Upon waking up in the morning, I headed down for the free breakfast in the hotel restaurant, and prepared for another day of trekking. I had to check out of the hotel, so I put my luggage back in the hotel's luggage storage area. Today we were going to the village of Cat Cat. I was the only one on the third day trek, so I was grouped up with another group. I was impressed how seamlessly this happened. Since the beginning of this trip, at many different stages I had been handed over to another sub-operator of the trip over and over again. An this happened throughout the entire tour, planned out by the tour operators.

This place was a little more touristy than the other villages. You had to buy a ticket to enter the village, and the path was lined with many souvenir booths and snack kiosks. We hiked around for the morning; it was a slow hike because there were some beautiful sights in the valley to explore, and because some wanted to shop at the many pavilions we passed by. We stopped for a half-hour break in an area where there was a raging waterfall that was at the confluence of two separate water streams. It was enchantingly beautiful. Then, I ducked in to watch part of a folk dance performance in the town auditorium. I also munched on some local food while I was there. I was particularly struck by a piece of grilled corn I had. It wasn't sweet like most corn I have had back in the US. It was more starchy, almost tasting like rice. It was good, but different to what I was accustomed to. It also made me realize that we are probably losing all kinds of seed that local cultures have used for a long time. Most of the agriculture done around this area is not the kind that is invested in big agribusiness, but rather, dependent on long cultural traditions. Clearly, some things have changed, such as machine milling of rice rather than using stone grinding mills, but the seeds are mostly from local stock and so far not as affected by hybridization and genetic modification.

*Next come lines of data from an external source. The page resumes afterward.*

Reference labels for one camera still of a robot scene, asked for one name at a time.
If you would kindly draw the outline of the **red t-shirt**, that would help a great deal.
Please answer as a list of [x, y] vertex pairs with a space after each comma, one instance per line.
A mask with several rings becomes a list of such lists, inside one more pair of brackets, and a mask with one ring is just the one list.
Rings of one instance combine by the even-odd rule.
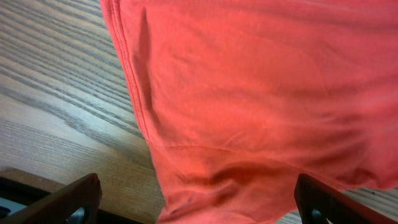
[[104, 0], [165, 207], [274, 223], [297, 177], [397, 186], [397, 2]]

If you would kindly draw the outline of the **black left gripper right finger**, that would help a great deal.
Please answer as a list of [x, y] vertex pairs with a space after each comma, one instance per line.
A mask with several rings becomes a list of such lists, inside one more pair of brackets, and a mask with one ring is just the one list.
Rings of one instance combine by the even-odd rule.
[[300, 174], [294, 198], [303, 224], [397, 224], [308, 174]]

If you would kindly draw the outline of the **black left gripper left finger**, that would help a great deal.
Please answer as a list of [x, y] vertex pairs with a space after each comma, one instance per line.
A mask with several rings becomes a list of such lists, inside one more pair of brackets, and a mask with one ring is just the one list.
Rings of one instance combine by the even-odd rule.
[[84, 211], [82, 223], [96, 223], [101, 196], [100, 180], [95, 173], [91, 173], [1, 219], [1, 223], [72, 223], [73, 214], [80, 208]]

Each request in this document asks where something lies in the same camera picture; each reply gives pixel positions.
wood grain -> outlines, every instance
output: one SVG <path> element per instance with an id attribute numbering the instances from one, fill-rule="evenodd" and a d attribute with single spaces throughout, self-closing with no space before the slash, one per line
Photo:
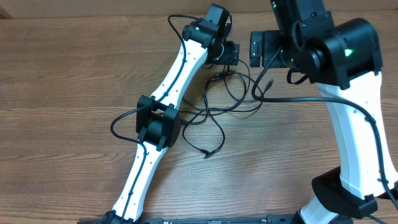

After lingering in the village for a while, we kept hiking for about an hour, then we had to make our way up the steep hill that we had originally descended to get down into the valley. They offered people rides for those who wanted them, but I chose to walk back out up the winding road. It was probably about an hour and a half of constant climbing. Motorbikes and buses would stop along the way to see if any of the fatigued tourists would want a ride, but I just went ahead and finished the walk back to the hotel. At the hotel, I took a short nap in the lobby, and then boarded the shuttle to the bus station, and then the sleeper-type bus back to Hanoi. I had reserved a room back at the hostel when I returned, so I checked back in and went to sleep shortly after arriving in Hanoi.